They are not just for tax reasons. They are not just to keep the accountant happy. There is a time-critical reason too.
A remittance advice will confirm the values that have been paid. It is a mistake to assume that the invoice will be paid completely. It may not be.
For example and taking one remittance received by an MHM client.
Of the ten invoices paid, four of them were subject to excess deductions.
This is why remittances should be checked. And before they are stored for tax reasons or to keep your accountant happy.
In the above example, each invoice detailed on the remittance was reconciled against a debtors ledger. Only then was the payment recorded. It was then the number of deductions was identified. In this example, the total came to some £350.
The next step is to identify why the deductions have been made.
Whilst all four deductions were correct and were in respect of excess amounts it is surprisingly common for a deduction to have been made in error.
In the recent past, one MHM client had an invoice for surgery deducted in full because the patient’s policy had expired. At least according to the patient’s insurance company it had expired. It had done so after the date of the surgery.
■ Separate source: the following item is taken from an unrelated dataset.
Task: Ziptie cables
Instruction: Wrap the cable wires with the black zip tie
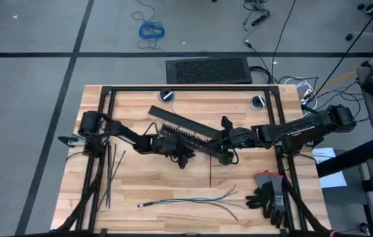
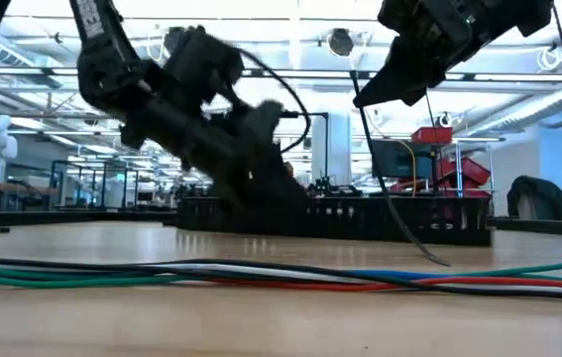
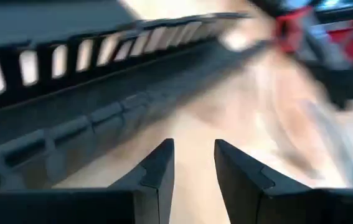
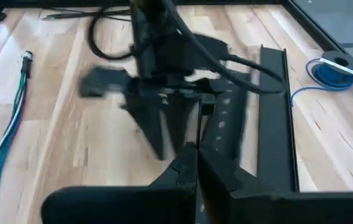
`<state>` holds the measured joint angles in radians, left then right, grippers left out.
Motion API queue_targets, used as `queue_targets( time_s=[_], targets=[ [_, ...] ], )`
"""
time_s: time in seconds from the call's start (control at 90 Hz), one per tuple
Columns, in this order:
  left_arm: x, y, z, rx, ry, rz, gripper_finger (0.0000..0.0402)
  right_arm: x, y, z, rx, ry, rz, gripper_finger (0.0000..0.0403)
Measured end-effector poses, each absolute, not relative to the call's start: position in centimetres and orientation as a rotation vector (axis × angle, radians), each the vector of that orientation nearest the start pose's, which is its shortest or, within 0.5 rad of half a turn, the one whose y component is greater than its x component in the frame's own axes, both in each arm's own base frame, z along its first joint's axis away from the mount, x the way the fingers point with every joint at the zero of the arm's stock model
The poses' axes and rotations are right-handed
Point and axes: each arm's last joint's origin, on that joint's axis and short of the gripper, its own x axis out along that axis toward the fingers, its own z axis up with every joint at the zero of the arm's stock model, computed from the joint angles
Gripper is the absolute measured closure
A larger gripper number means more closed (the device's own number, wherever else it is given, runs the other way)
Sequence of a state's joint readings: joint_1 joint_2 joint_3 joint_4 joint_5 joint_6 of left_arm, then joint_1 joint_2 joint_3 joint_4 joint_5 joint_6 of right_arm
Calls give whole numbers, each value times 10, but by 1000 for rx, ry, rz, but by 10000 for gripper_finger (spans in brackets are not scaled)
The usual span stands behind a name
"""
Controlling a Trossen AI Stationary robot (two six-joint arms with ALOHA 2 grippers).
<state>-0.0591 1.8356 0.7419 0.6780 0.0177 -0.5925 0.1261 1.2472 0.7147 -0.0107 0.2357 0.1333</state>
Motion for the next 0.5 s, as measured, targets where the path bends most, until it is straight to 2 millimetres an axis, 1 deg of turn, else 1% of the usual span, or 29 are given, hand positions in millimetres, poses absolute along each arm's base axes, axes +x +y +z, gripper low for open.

In this case, at the date of the surgery, the policy was “live”
Consequently, the insurance company was wrong to decline the invoice for payment.
A call to the insurance company concerned quickly identified and confirmed the insurance company was in error. The invoice was immediately cleared for payment. Insurance companies do make mistakes. Not many thankfully but they do happen.
If the deduction is correct then immediate action should be taken to contact the patient and a request made for payment – by the patient – made.
So the number and reasons why deductions have been made by a private medical insurance company can easily be identified and subsequently actioned on behalf of the consultant surgeon.